After discussing, we realized it was necessary for them to develop a comprehensive security policy that clearly defined how the weapons detection system should be used and managed.
Developing a Security System Playbook
From my experience working in the industry, I’ve seen that most security teams often don’t have this important tool called a security playbook. A security playbook, especially for physical security technology, is like a step-by-step guide that helps ask the right questions.
For example, if you install a security system, connect everything properly, and it works—yet the customer says, “This isn’t what I wanted,” a playbook can help avoid that confusion. It sets clear rules and expectations, such as which type of camera should be used in a certain area based on security needs, or where to place two-factor authentication devices and how to set them up.
It also gives advice on how much extra space should be left in alarm system panels. In short, the playbook is a helpful guide that ensures all new installations, upgrades, and repairs are done consistently and according to agreed-upon standards.
Playbooks should be detailed guides that provide all the information needed to follow the established standards and make sure the right security technology is used in the right places. Often, playbooks are simple sets of instructions, like placing a motion detector in the lobby. The rules might say that all lobbies need motion detectors, and they should cover every entrance to the building.
In the playbook, it’s helpful to include examples of specific locations and what requirements they need to meet so the standards are properly followed. I also include my final documentation of the actual installed setup, showing how the design and standards were put into action.
Next time you’re on a sales call and the customer talks about wanting the best technology, all integrated with high-end security, it’s a good idea to ask some important questions. Find out what their security standards are, what policies they follow, and if they have a security playbook.
Let me share a story from my past to explain why this matters. I was brought into a company that was trying to add security practices to a business that installs fire alarms, sound systems, and audiovisual equipment. I looked for easy opportunities first: their existing customer base. I found a company that was having trouble with their security system and scheduled a meeting with the security manager.
This manager was new to the industry and inherited a system that didn’t work well and had many problems. The company that installed it before just kept putting quick fixes on the issues. My first question was, “Do you have a security standard?” We then spent two hours talking about what standards, policies, and plans they needed.
A few months later, I was asked to submit a plan to upgrade everything to meet the standards we discussed. They were considering two proposals: one from me and one from the original installer. The original company’s plan was to just update and improve their existing system, which was easier and cheaper. My plan involved completely replacing the system, which was more costly.

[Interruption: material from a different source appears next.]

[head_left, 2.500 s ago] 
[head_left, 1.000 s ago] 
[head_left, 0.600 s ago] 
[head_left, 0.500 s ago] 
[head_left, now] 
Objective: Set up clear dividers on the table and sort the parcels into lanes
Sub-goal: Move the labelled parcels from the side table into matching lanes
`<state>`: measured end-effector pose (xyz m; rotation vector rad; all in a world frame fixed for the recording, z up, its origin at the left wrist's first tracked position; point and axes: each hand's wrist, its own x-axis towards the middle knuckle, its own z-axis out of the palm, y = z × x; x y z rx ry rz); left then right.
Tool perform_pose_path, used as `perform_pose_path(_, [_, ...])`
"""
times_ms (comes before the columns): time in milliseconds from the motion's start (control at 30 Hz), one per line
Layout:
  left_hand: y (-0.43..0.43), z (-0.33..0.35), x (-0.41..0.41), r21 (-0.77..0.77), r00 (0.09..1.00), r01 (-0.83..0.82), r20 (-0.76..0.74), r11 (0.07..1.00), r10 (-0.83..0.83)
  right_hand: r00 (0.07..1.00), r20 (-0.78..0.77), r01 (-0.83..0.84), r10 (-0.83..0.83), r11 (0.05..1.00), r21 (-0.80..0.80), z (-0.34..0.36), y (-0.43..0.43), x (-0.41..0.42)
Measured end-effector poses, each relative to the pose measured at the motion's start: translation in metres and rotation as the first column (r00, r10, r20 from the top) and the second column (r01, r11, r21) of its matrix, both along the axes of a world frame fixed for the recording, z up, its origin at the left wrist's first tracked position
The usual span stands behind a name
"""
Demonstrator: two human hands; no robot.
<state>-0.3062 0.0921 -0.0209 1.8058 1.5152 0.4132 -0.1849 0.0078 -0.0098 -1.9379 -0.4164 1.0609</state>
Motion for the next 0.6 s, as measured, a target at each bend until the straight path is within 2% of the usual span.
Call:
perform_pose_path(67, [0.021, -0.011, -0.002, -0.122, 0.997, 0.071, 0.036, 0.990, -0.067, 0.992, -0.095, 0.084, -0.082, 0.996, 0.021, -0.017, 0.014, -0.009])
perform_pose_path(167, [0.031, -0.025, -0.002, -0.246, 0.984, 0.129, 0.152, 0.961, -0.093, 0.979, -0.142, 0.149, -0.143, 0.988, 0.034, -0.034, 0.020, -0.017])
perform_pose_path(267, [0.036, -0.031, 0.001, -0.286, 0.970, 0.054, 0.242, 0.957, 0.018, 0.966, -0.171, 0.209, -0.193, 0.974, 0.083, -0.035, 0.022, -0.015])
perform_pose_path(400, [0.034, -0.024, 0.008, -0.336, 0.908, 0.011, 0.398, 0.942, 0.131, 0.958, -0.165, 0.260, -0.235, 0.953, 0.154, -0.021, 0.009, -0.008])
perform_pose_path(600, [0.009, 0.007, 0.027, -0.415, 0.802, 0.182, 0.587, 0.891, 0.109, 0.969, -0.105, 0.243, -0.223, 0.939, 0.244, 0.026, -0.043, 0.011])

When I got the job, I was surprised to learn my quote was more than twice as high as the other company. I asked why, and the answer was simple: “The first time you came in, you asked me about our security standards. The other company never did.”
That made me realize that because I asked that question, I learned their true needs and standards, and they saw that our firm would actually meet those standards. The other company’s approach would never have achieved what they wanted.
Asking the right questions, and helping customers understand what they really need, will always lead to success.
Steve Bassett is senior director of security consulting for GMR Security.